Al punto de que cuando un bulbo alcanzó el precio de mercado equivalente al de dos carruajes de lujo de la época, los expertos siguieron aconsejando a la gente que invirtiera en tulipanes, un valor muy seguro que nunca habría de bajar, según su unánime magisterio. Nadie se extrañe, pues, de que a lo largo del mes de enero de 1636 la cotización de aquellos hierbajos se multiplicara por veinte. Claro que, poco después, en febrero, llegaría el pánico y la cotización se desplomaría en caída libre, hasta tocar fondo cuando esas absurdas flores igualaron su precio con el de las siempre discretas cebollas. Pero ésa es otra historia.

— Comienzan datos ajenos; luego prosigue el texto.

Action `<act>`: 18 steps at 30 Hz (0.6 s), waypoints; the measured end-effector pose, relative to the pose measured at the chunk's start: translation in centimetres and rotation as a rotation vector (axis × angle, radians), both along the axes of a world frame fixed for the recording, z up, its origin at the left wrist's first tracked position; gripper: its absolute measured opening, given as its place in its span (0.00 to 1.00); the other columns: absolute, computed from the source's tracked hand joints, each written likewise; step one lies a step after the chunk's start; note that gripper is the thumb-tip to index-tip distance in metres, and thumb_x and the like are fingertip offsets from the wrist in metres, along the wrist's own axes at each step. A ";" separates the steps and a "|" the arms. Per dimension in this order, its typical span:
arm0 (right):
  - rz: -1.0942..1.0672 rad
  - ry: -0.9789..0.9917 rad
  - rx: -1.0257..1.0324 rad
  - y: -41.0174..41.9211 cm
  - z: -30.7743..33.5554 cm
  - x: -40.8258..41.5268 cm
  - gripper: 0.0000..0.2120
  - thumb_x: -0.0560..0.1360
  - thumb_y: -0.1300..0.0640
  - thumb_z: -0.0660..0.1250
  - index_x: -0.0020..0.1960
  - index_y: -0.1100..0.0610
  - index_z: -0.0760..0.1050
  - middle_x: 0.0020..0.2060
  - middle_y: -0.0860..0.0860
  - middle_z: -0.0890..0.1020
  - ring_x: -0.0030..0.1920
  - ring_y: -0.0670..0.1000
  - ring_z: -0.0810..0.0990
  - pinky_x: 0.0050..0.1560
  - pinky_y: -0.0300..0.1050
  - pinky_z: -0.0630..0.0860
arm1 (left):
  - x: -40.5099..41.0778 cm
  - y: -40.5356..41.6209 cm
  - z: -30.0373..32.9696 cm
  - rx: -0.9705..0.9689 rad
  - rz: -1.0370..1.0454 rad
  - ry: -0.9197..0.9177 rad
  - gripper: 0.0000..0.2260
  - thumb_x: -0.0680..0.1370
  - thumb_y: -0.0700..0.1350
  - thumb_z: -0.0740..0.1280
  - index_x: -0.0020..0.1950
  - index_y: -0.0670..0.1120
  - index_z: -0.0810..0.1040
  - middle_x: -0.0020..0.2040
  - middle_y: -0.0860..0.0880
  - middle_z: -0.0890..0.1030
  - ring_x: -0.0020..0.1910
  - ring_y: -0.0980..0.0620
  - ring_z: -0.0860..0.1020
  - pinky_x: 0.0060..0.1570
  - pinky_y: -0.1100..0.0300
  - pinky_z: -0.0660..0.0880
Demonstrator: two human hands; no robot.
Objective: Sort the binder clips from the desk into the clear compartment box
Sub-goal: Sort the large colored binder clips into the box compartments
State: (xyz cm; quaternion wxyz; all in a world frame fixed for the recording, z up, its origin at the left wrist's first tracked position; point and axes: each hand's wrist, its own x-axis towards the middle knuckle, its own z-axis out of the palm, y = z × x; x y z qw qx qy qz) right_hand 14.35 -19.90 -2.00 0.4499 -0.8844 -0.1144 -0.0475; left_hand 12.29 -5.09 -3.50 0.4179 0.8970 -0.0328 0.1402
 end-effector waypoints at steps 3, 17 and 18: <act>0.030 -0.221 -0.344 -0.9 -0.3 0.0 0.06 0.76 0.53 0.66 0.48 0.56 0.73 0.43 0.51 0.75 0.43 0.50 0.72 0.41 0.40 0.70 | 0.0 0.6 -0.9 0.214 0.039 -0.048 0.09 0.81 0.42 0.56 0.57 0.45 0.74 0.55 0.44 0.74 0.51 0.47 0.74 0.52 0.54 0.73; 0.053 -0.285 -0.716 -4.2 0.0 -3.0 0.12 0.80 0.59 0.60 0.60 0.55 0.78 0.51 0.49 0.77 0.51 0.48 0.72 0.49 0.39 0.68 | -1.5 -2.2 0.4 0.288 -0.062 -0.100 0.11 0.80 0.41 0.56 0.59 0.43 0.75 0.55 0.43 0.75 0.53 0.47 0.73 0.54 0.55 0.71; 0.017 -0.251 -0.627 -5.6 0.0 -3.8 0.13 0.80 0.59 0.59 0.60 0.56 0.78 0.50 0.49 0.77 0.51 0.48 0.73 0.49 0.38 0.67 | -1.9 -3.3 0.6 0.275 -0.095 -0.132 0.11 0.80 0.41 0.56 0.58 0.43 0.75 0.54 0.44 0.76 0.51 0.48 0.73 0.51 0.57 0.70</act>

Como otra historia fue la acontecida cien años después en Inglaterra, también por culpa de Ronald Reagan. Aquélla de la que habría de salir malparado el célebre alquimista y director de la Casa de la Moneda de la Reina, Isaac Newton, personaje conocido en determinados ambientes por haber acuñado una personal teoría sobre la gravitación universal. Nos referimos, huelga decirlo, a la malhadada peripecia bursátil de la famosa Compañía de los Mares del Sur, razón mercantil que, naturalmente, nada tenía que ver con los Mares del Sur, sino más bien con las montañas de cándidos que se extendían por suelo inglés en dirección a los cuatro puntos cardinales.

Y es que, fruto del enloquecido crecimiento exponencial de su cotización en la Bolsa de Londres, surgió una eclosión de sociedades por acciones con objetos sociales tan prometedores como extraer luz solar de los pepinos, obtener energía de una rueda de movimiento perpetuo, conseguir plata del plomo por medio de un método secreto de destilación, comerciar con los laboriosos aborígenes del río Orinoco, asegurar de por vida a los amos contra las pérdidas que les pudiesen ocasionar sus criados, e incluso una muy bien acogida por los habituales del mercado que se decía "creada para desarrollar un asunto muy ventajoso, pero que nadie debe saber en qué consiste".

Por cierto, a la histeria colectiva que acompañó a la fulminante quiebra de aquellas subprime germinales debemos la sentencia más célebre de un amargo y arruinado Newton: "Soy capaz de predecir los movimientos de los cuerpos celestes, pero no la locura de la multitud".